To do » Check each line of the entries below for the word "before", and copy out the ones that have it.

Data supplied »
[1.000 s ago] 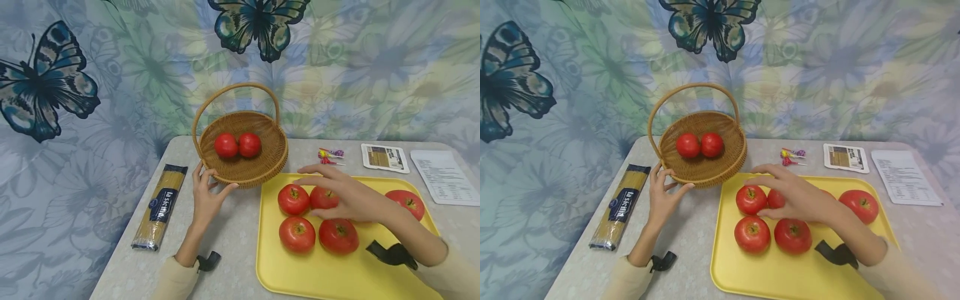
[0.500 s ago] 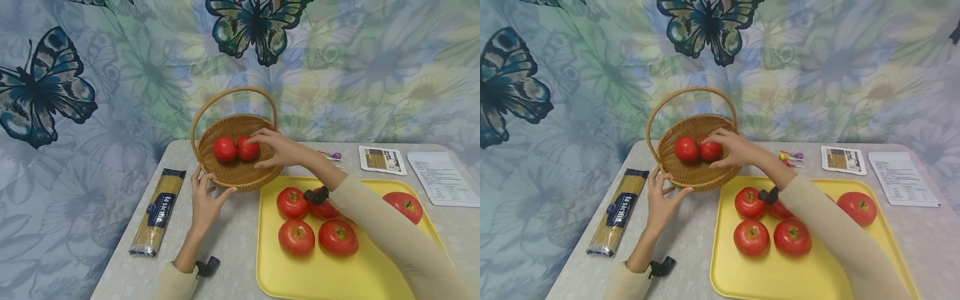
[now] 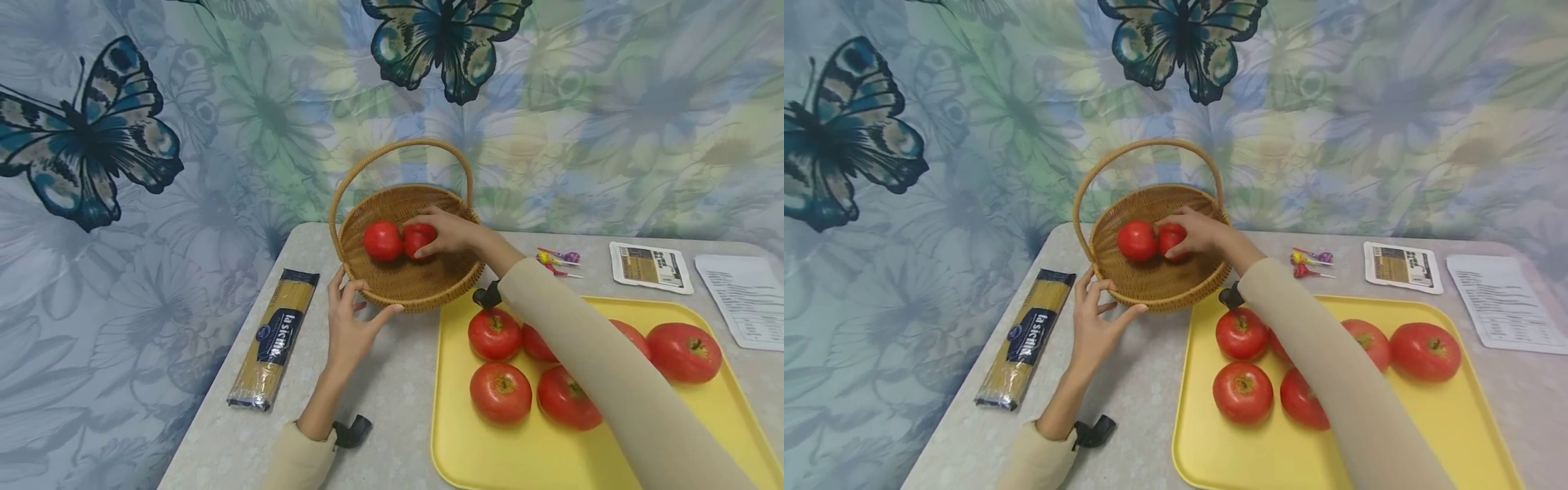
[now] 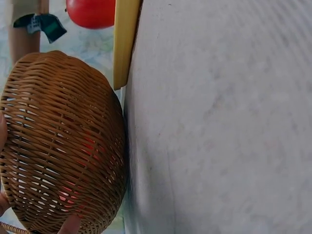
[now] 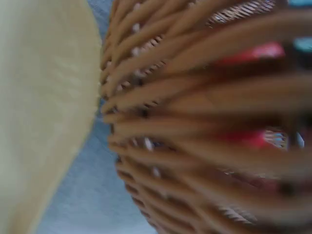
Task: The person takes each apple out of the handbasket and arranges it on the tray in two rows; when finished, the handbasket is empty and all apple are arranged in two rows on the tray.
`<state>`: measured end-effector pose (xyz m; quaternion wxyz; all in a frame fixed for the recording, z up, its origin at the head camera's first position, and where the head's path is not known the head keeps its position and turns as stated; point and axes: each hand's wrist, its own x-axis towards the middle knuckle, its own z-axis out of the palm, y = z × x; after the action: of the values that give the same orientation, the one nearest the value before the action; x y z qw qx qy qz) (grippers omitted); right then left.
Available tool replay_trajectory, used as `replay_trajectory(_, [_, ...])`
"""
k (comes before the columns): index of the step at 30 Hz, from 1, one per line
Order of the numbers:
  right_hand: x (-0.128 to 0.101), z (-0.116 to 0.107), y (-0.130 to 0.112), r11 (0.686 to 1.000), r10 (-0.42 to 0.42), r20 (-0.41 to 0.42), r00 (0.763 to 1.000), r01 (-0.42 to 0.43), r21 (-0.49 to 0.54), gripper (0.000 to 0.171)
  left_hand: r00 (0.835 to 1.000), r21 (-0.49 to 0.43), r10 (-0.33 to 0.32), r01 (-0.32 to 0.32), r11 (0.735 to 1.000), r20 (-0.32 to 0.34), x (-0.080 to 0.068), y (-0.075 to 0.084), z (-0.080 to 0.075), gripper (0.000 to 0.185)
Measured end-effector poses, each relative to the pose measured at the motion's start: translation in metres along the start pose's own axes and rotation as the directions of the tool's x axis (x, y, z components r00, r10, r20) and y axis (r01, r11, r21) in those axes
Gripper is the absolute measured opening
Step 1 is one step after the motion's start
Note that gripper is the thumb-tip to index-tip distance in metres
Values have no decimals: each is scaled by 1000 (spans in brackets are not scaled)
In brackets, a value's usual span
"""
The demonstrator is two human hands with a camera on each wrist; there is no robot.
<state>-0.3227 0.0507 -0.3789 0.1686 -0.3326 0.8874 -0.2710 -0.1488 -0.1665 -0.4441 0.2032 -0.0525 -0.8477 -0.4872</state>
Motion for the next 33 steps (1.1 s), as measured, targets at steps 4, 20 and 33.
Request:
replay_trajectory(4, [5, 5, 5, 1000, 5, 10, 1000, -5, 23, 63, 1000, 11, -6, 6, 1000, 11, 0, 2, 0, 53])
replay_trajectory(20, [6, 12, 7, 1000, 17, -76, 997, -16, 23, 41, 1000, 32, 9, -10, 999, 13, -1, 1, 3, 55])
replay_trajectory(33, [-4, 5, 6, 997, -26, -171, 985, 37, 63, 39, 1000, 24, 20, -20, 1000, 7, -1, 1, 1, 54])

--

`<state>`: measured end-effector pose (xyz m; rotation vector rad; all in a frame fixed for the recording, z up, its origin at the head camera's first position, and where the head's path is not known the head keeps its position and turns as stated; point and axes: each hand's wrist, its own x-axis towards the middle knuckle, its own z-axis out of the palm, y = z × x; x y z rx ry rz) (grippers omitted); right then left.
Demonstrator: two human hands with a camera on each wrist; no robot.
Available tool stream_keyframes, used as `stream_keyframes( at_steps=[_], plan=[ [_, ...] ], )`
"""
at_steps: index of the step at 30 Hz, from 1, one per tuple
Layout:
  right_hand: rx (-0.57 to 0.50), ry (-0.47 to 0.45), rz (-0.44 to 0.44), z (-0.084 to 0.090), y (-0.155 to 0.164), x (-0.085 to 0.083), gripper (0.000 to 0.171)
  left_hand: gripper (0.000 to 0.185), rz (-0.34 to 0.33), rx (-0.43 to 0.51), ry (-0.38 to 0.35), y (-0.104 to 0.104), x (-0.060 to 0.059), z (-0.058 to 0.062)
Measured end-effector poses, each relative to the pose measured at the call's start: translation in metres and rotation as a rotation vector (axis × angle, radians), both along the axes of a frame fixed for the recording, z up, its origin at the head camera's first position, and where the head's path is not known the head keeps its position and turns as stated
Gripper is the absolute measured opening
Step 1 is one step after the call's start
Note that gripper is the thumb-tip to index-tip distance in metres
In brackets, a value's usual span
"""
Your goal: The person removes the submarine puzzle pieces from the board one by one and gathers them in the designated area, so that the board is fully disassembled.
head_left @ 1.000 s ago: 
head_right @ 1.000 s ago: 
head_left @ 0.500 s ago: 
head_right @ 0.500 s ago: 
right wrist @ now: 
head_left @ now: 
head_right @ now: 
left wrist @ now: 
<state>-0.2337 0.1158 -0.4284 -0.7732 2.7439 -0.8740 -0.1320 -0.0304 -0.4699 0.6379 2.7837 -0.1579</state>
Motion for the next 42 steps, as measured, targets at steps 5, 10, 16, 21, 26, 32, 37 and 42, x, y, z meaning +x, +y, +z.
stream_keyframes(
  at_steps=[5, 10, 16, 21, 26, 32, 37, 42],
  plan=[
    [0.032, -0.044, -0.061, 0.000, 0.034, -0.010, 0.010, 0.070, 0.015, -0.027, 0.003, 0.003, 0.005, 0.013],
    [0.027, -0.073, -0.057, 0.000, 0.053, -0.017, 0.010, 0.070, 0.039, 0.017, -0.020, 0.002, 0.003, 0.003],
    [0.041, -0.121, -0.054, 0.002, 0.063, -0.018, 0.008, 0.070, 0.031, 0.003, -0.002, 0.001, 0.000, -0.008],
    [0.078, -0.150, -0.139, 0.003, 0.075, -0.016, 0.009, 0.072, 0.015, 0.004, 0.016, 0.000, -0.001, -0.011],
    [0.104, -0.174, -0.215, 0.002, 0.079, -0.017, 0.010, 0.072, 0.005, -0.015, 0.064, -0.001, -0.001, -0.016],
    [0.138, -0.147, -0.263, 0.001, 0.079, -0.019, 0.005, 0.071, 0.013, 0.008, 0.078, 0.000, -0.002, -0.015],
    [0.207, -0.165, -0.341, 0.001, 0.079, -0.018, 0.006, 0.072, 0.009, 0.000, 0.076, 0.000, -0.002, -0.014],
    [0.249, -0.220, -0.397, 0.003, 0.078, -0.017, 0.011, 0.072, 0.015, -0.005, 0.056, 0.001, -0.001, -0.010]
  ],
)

Expected answer »
`<state>`: measured end-effector pose (xyz m; quaternion wxyz; all in a frame fixed for the recording, z up, its origin at the head camera's first position, and where the head's path is not known the head keeps its position and turns as stated; point and axes: each hand's wrist, its own x-axis towards the middle knuckle, its own z-axis out of the palm, y = z × x; after the action: of the values that give the same orientation, the one nearest the value before the action; x y z qw qx qy qz) (grippers omitted); right then left.
k (comes before the columns): index of the step at 30 Hz, from 1, one per line

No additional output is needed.